PhyFu requires a Linux machine with CUDA drivers and cudatoolkit to operate.

You can install it through your favorite environment manager:

  • conda
    git clone https://github.com/PhyFuzz/phyfu.git
    cd phyfu
    conda create -n phyfu python=3.8
    conda activate phyfu
    make develop
  • git clone https://github.com/PhyFuzz/phyfu.git
    cd phyfu
    python3 -m pip install --user --upgrade pip
    python3 -m pip install --user virtualenv
    python3 -m venv env
    source env/bin/activate
    make develop
    virtualenv

The last step of the installation process may take several to dozens of minutes, depending on your network speed.

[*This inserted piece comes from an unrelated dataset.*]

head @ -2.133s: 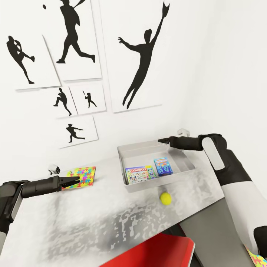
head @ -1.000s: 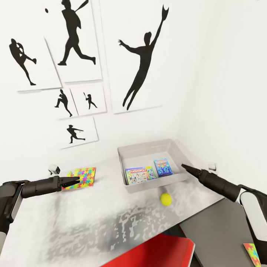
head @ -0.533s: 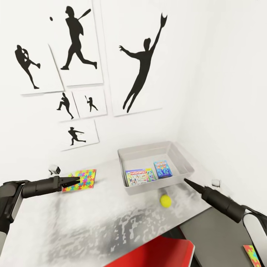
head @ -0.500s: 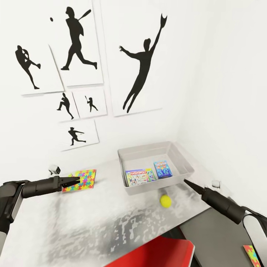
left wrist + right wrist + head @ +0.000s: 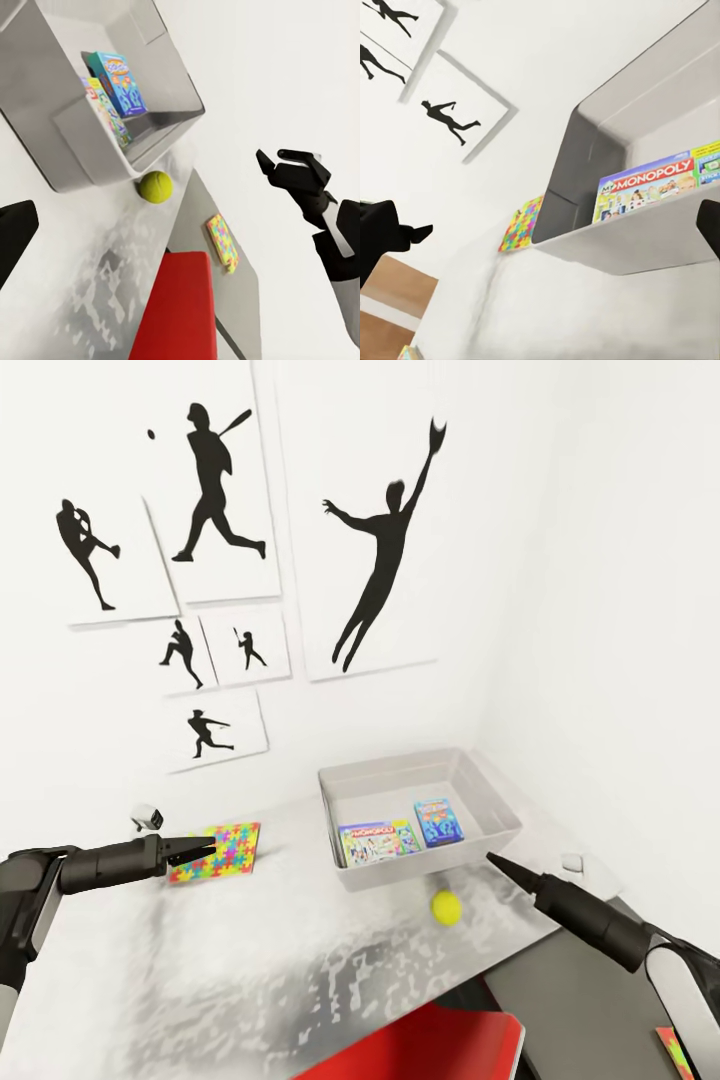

So far, PhyFu is installed in development mode, so that you can easily modify the code without need to rerun the installation process. To install PhyFu in production mode, run make install instead of make develop. This will install PhyFu in your system's Python environment.

⚙ Quick Start

To quickly try our tool, run the following to fuzz the Taichi PSE with 200 seeds and seed scheduling enabled:

phyfu.fuzz taichi two_balls --test_times 200 --seed_getter art

Wait for about 3 minutes, and you will see the following output in the end:

#loss_too_large: 17
#deviated_init_state: 3

It means that PhyFu has found 17 errors that are caused by the loss value being too large (backward errors), and 3 errors that are caused by the deviation of the initial state (forward errors).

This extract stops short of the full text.